In other words, slavery wasn’t responsible for the failure of White colonization in Jamaica; it had much more to do with tropical disease, natural disasters, and warfare with neighboring powers like France and Spain.

“If my argument about the failure of white settlement in Jamaica is correct, then some reconsiderations might be necessary. The plantation system was much more attractive to white settlers than is commonly assumed. As late as 1773 to 1776, nearly 55 percent of immigrants to British America from Britain went to colonies where the plantation system was firmly established. Moreover, once in a plantation system, Europeans were reluctant to go elsewhere. . .

Dave Galenson has made estimates of net immigration for the thirteen colonies and the British sugar islands from 1650, when slavery was first established in British America, to 1780. Net immigration to the southern and Caribbean colonies was nearly four times as high as to the farm colonies of the north. . . .

Approximately 55.4 percent of British immigrants to the Americas between 1607 and 1780, and the vast majority of immigrants from southern and western England (the metropolitan heart of empire), went to demographic disaster zones.”

The majority of British immigrants settled in the South and the British West Indies. The climate was more congenial in New England which is why the Yankee population expanded faster there.

Note: The course of history would have been radically altered if we had formed the “Confederate States of America” with the six British slave colonies in the Caribbean at the outset of independence – Jamaica, Barbados, the Leeward Islands, Grenada and Tobago, St. Vincent, and Dominica.

About Hunter Wallace 12392 Articles
Founder and Editor-in-Chief of Occidental Dissent

9 Comments

  1. So with modern medicine, these tropical places could be paradises for Whites, especially if there’s no Blacks there.

  2. I read once that more Puritans settled on Barbados in the 17th century than went to Massachusetts Bay.

  3. If Caribbean blacks could be sent back to Sub-Saharan Africa and White Cubans could be spent back to Spain to try to save that beautiful White Mediterranean country which is suffering from Cultural Marxist induced demographic collapse, then all of Caribbea could be turned into a White English speaking country of tremendous beauty and opportunity.

  4. Given what I just suggested, maybe Haiti could be turned into a separate Francophone Aryan Republic of Haitia. Nothing would be so embarassing to the DWLs and other scum then to see a White French Haiti turned into a thriving first world nation (with hot Gallic broads) that this half of Hispanola’s post-independence violent stupid destructive denizens could never achieve.

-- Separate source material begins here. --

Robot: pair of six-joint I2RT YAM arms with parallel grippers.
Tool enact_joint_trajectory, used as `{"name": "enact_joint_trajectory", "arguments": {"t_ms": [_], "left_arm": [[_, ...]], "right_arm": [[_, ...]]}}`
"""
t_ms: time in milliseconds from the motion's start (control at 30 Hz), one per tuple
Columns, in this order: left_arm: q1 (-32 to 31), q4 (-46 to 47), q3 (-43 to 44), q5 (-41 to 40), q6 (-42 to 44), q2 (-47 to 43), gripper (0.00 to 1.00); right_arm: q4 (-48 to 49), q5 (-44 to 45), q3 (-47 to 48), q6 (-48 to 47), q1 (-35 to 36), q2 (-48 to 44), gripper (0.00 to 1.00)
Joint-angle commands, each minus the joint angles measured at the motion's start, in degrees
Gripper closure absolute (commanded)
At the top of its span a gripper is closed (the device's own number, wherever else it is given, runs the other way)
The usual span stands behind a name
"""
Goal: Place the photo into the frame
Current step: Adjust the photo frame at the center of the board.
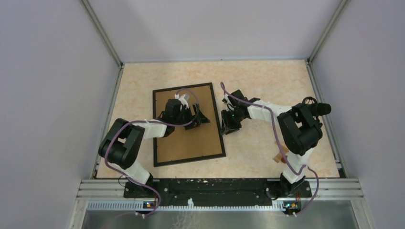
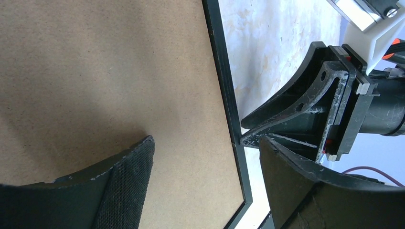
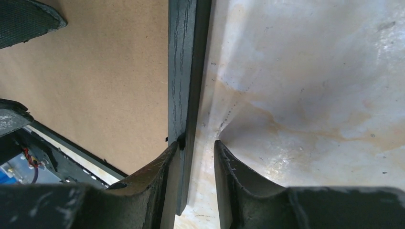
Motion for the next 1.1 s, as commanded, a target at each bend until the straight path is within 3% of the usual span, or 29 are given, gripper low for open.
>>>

  5. HW, this was an interesting piece. It certainly challenges some of the misconceptions today about the attraction and viability of plantation societies.

    I wrote about this same subject today, excerpting a piece from another book on the development of the plantation system in Barbados and its export to Carolina and the Lower South. I also quoted from your piece in my recent podcast (giving you credit, of course).

    http://southernnationalist.com/blog/2012/05/08/barbados-carolina-the-civilisation-of-the-lower-south/

  6. Archipelago of San Andrés, Providencia and Santa Catalina
    “In 1630, Providence Island was settled by English Puritans, under the aegis of the Providence Island Company. These Puritans decided to settle this promising tropical island rather than cold, rocky New England, but they did not succeed in building a colony similar to New England. They established slave-worked plantations and engaged in privateering, which led to the capture of the colony by the Spanish in 1641.”